→ Your assignment:
The required result is a copy of each line below in which "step" appears.

→ Information provided:

***

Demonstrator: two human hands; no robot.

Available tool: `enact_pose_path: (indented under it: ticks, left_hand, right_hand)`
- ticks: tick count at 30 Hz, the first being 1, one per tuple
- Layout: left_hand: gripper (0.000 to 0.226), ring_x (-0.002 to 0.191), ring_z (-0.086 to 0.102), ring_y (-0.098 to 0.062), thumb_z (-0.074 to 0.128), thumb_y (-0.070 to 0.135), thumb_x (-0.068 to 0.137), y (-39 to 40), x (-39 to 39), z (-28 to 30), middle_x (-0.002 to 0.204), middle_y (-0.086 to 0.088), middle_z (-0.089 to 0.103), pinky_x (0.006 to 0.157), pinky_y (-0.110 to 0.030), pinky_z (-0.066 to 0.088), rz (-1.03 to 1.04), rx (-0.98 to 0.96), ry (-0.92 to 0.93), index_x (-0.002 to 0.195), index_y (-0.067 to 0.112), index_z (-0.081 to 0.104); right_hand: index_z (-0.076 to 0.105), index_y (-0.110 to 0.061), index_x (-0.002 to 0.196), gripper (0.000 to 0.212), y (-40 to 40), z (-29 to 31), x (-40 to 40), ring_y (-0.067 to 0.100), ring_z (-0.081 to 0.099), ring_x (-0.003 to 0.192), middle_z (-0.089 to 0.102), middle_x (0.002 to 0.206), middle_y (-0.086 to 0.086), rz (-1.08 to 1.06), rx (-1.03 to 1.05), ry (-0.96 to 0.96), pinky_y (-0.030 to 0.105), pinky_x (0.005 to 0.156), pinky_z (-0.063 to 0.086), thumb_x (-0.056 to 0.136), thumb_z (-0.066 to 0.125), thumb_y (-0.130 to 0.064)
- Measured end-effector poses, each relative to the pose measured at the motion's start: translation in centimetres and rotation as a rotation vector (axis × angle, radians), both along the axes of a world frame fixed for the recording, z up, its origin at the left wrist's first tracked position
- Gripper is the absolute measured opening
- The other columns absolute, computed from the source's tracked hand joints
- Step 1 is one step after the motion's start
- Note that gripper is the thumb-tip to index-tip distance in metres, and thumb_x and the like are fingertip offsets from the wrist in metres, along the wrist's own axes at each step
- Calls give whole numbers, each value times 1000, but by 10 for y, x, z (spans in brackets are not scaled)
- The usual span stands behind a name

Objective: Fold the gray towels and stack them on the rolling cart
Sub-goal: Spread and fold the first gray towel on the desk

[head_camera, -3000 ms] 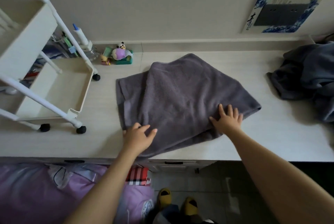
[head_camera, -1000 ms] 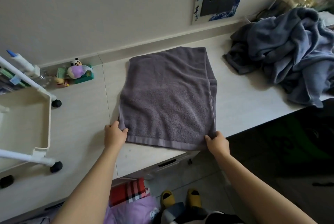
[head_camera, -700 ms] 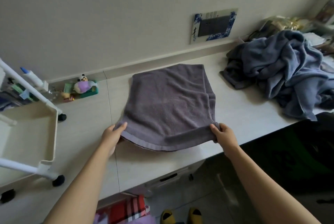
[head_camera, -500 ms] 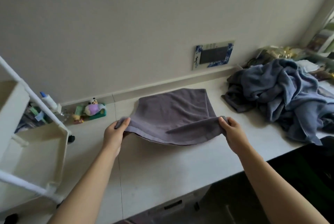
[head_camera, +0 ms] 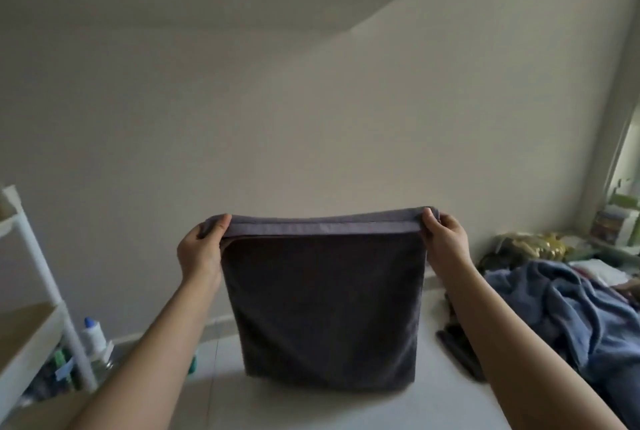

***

→ Written response:
- Step 1 is one step after the motion's start
- Note that gripper is the thumb-tip to index-tip distance in metres, and thumb_x and the like are fingertip offsets from the wrist in metres, along the wrist's own axes at each step

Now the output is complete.